At that moment, Marie-Terese had lunged forward, but Jim had caught her, instinct telling him she couldn't get in the way of what was going on, no matter how dire things appeared. Interrupting was not in the playbook: This was surgery for the soul and the cancer had to come out. Even if the man died in the middle of it, the extraction attempt was the right course of action.
Jim held her as loosely as he could, and she ended up against him, nails deep in his forearm as she watched, as helpless as he was to affect the outcome.
It was all about Eddie and Vin and whatever fate was going to roll out.
And then it happened. Eddie started to win the battle - what he was pulling on began to give way, first in increments, then with a final, exploding separation that landed the angel on his ass. But there was no time for celebration.
As soon as whatever that black shit was got out of Vin, it was free in the air, a vicious-looking shadow that wafted loose - and immediately came gunning for Marie-Terese. Rippling through the air, it pulled itself together, darkened up like it was gathering strength, and faced off at the woman.
Jim shoved Marie-Terese behind him and forced her up against the wall. Working fast with the crystal gun, he popped the plug on its belly and poured what was inside all over her, until it was dripping off her nose and from the ends of her hair.
He wished he had a bucket of the shit.
Wheeling back around, he braced himself as the shadow hurled itself at them. Impact was not a party, the smoky nonentity registering like a thousand bee stings across his skin. Marie-Terese screamed -
No, it wasn't her. The thing screamed and splintered apart, looking like BB pellets that had been scattered across a floor.
Fucker re-formed, but it didn't take another shot. It boiled for the one window that didn't have salt on its sill and the shattering of glass was a shocker, the sound echoing throughout the house.
At that very same moment, the light in the circle sucked out of the room, and its exit was even louder, a sonic boom that made Jim's eardrums pop and the mirror over the dresser crack into pieces. Eddie was thrown back by the burst of energy and he slammed against the wall just as Vin was revealed on the floor, pale, shaky, covered with sweat.
As he curled over onto his side and drew his knees up to his chest, Marie-Terese broke free of Jim's hold and rushed to him.
"Vin?" She brushed the guy's hair back. "Oh, God, he's freezing cold. Give me the duvet. "
Jim yanked the cover free from the bed and put it in her hands; then he went to check on Eddie, who seemed to be out cold. "You okay there, big man? Eddie?"

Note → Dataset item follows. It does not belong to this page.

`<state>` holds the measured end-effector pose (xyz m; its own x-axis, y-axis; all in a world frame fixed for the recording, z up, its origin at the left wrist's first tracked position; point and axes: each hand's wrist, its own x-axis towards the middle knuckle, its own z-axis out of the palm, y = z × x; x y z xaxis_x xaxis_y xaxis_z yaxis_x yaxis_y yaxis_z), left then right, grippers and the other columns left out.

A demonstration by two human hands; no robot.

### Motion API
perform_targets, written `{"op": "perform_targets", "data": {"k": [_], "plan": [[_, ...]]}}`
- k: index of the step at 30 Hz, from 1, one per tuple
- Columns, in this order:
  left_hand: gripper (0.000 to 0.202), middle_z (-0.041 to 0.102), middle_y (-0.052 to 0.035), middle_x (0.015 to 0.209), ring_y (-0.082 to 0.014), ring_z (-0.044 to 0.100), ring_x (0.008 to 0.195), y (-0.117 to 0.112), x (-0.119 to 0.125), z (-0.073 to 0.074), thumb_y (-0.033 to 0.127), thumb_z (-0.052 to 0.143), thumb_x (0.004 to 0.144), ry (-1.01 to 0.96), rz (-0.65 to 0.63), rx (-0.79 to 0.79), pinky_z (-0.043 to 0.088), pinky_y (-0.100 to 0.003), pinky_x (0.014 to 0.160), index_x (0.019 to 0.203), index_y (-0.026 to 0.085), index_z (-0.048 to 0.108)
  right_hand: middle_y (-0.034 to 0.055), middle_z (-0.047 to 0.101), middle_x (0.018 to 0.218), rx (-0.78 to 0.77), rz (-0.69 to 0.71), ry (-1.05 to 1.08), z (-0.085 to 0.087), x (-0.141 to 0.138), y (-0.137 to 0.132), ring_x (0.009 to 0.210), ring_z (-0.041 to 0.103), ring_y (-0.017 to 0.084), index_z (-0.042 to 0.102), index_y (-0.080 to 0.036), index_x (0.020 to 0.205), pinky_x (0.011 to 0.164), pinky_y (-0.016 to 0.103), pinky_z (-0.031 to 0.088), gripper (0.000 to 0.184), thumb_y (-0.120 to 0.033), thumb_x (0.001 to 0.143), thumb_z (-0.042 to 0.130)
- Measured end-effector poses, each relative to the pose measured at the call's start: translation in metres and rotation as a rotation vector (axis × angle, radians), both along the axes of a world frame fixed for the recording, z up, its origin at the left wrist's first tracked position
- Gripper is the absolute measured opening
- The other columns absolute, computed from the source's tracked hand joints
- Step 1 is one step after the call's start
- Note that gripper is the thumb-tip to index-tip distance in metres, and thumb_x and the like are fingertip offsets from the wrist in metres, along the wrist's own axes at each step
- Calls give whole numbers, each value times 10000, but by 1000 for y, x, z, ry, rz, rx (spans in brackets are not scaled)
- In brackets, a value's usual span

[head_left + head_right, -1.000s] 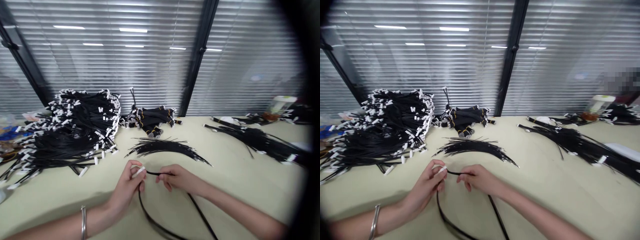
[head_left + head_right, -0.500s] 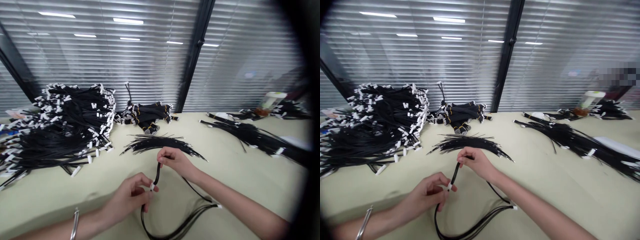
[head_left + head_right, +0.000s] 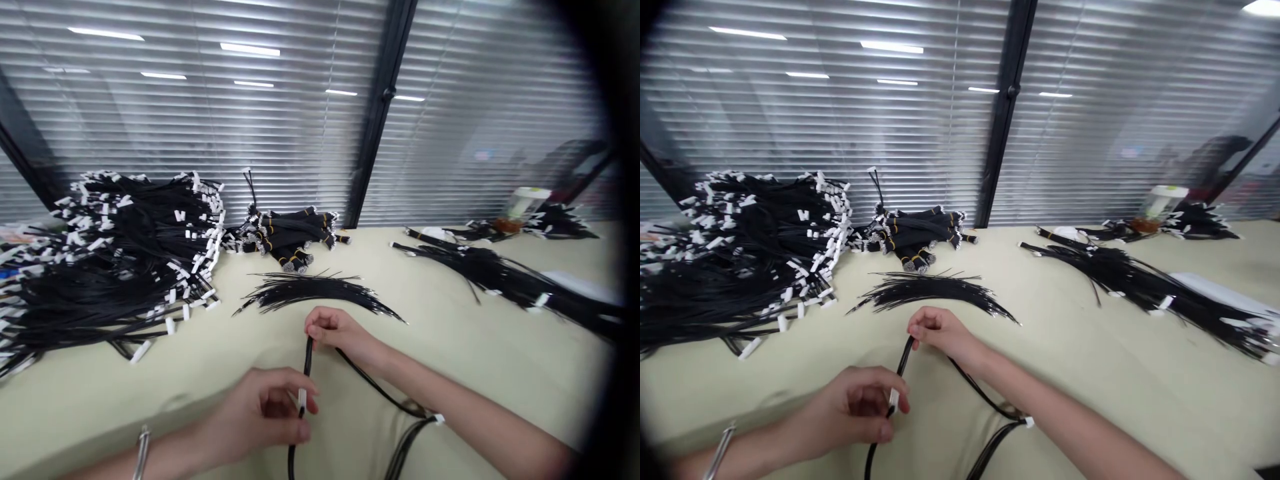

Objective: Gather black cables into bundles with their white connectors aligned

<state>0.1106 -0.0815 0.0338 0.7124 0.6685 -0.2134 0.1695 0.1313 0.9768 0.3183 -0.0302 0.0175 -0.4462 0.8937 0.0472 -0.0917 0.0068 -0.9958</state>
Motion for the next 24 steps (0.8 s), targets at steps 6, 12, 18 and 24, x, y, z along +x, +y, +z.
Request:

The guy jerked to attention and looked around as if he were momentarily lost. To his credit, though, even in his out-of-it state, the crystal dagger was locked in his fist, his knuckles white like the thing was going to have to be pried out of his grip with a pair of pliers.
His expression was not one of triumph.
When he tried to get up, Jim grabbed the guy under the armpits and helped hoist him off the floor and onto the bed. "You're not looking like this went okay. "
Eddie took a couple of deep breaths. "He's clean. . . and nice move with soaking her. "
"Figured it'd be more effective. " Jim shifted that thick braid over the guy's shoulder and couldn't understand why Eddie seemed so disappointed. "I don't get it. What's the problem?"
Eddie focused on the busted window and shook his head. "This was too easy. "
Shiiiiiiiit.
If this had been a walk in the park, Jim wondered what in the hell a real fight looked like.